Consequently, we were surprised to learn that the Farmers’ Market Advisory Council has continued to allow Schooner Creek Farms to maintain a booth at the Market despite the white nationalist positions promoted by owner Sarah Dye. Beyond simply holding views that ought to be abhorrent to any Bloomingtonian, Dye has publicly advocated for her bigotry via her YouTube videos posted under the moniker “Volkmom.” Further, Dye has connections to the known and tracked white nationalist hate group known as “Identity Evropa.”

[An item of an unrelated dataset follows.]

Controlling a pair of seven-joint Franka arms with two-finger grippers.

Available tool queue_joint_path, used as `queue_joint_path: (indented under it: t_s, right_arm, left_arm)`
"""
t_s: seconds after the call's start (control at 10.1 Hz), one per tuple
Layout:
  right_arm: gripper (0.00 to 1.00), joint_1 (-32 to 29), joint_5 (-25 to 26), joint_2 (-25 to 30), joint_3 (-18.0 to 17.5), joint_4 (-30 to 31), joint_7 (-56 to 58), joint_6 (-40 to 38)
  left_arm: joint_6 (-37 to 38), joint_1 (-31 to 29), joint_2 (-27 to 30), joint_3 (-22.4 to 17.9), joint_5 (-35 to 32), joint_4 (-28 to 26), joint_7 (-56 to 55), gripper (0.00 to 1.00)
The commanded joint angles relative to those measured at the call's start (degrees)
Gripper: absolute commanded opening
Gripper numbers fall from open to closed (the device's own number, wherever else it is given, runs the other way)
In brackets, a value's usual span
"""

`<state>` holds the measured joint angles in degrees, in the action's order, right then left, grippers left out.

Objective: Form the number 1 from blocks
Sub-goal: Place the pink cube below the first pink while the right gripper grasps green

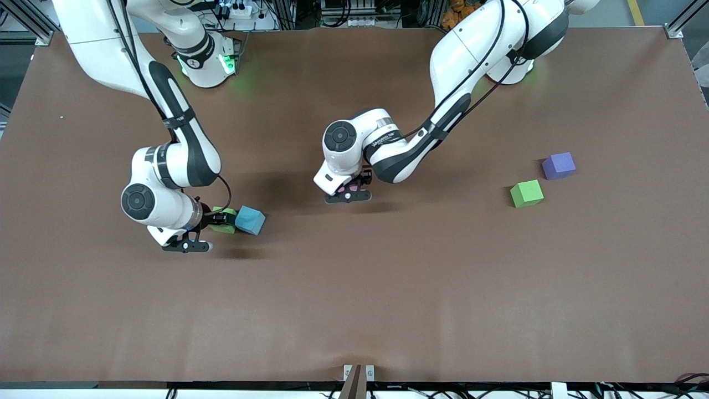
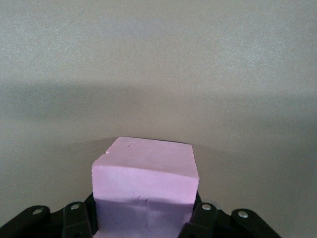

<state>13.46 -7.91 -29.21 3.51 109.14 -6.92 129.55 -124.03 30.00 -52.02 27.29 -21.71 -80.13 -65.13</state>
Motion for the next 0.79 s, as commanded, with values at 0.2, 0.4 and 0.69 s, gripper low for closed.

More disturbing still, concerned local residents who attempted to confront Schooner Creek Farms over their racist affiliations *LAST YEAR??were met with violence and hate speech by the booth staff a man named Doug and by Dye herself. Again, such behavior is clearly antithetical to the city’s professed values. And yet, Farmers’ Market officials responded by calling the police to have these concerned citizens arrested and banned from the Market while allowing the avowedly violent racist farmers to remain.
Certainly, you can understand why this matter is of great consternation for Bloomingtonians and to Black Bloomingtonians in particular. As such, Black Lives Matter Bloomington would like an explanation from the Farmers’ Market Advisory Council on several points.
First, we are curious about the value the Council sees in keeping Schooner Creek Farms at the Bloomington Community Farmers’ Market given their active promotion of hatred for large swathes of the Bloomington Community? Are these also the Council’s values?
Second, why does the Council feel that Schooner Creek Farms’ presence is a benefit to the diverse culture of Bloomington and its mission of inclusion and safety for all? Or does the Council share their belief that Bloomington would be better without non-white residents?
Finally, why does the Council feel that the forcible removal of peaceful activists is more in line with Blloomington’s values than the removal of the racist business whose employees physically and verbally assaulted them?
Given the increase in hate crimes nationwide, the explosion of white supremacist organizations like Identity Evropa, and the horrible acts of violence against Black People and other People of Color every day, we and many others in the community are unclear WHY our local Farmers Market should be a venue for a farm that promotes racial hatred.
Please respond to these inquiries as quickly and as completely as you are able. We would also like to know what actions you plan to take on this issue. As news of this situation travels, we are certain that more Bloomingtonians will be contacting you with these concerns in the near future.